#### TASK DESCRIPTION
Go through the data and copy each line that holds "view".

====== DATASET ENTRIES

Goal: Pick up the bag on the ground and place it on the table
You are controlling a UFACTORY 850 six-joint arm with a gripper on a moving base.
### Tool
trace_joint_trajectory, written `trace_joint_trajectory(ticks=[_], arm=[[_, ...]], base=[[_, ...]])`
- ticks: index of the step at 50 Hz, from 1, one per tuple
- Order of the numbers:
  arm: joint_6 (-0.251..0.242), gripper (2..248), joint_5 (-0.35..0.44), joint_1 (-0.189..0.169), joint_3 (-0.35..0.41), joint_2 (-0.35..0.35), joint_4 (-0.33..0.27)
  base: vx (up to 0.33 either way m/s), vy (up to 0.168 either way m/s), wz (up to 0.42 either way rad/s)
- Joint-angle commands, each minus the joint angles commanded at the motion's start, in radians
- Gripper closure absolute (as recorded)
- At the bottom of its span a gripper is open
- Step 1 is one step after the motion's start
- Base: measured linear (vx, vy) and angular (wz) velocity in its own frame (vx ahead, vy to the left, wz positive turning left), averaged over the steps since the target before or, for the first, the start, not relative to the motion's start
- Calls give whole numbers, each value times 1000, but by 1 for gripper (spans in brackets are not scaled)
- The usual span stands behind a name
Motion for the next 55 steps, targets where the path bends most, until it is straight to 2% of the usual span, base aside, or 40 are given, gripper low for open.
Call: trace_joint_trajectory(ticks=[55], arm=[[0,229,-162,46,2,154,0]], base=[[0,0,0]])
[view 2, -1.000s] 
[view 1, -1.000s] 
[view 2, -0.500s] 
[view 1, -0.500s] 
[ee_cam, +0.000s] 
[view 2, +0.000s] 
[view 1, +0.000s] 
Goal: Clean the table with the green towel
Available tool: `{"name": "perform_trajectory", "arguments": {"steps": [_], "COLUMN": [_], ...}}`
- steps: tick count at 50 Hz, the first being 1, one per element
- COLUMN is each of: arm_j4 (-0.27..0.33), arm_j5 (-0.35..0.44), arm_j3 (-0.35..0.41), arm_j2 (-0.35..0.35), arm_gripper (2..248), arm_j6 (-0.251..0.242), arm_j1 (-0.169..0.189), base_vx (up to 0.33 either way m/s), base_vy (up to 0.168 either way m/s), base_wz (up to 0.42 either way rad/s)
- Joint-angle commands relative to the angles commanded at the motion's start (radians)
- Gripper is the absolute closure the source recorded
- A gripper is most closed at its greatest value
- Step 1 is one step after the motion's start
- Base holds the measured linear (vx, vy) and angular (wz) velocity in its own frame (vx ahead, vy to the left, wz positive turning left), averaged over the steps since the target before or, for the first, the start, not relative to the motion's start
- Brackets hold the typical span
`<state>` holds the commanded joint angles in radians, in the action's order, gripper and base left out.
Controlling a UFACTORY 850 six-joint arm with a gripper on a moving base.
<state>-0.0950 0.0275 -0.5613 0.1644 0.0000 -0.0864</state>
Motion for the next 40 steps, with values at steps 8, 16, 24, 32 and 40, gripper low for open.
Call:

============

#### OUTPUT FOR THIS TASK
[view 2, -1.000s] 
[view 1, -1.000s] 
[view 2, -0.500s] 
[view 1, -0.500s] 
[view 2, +0.000s] 
[view 1, +0.000s] 

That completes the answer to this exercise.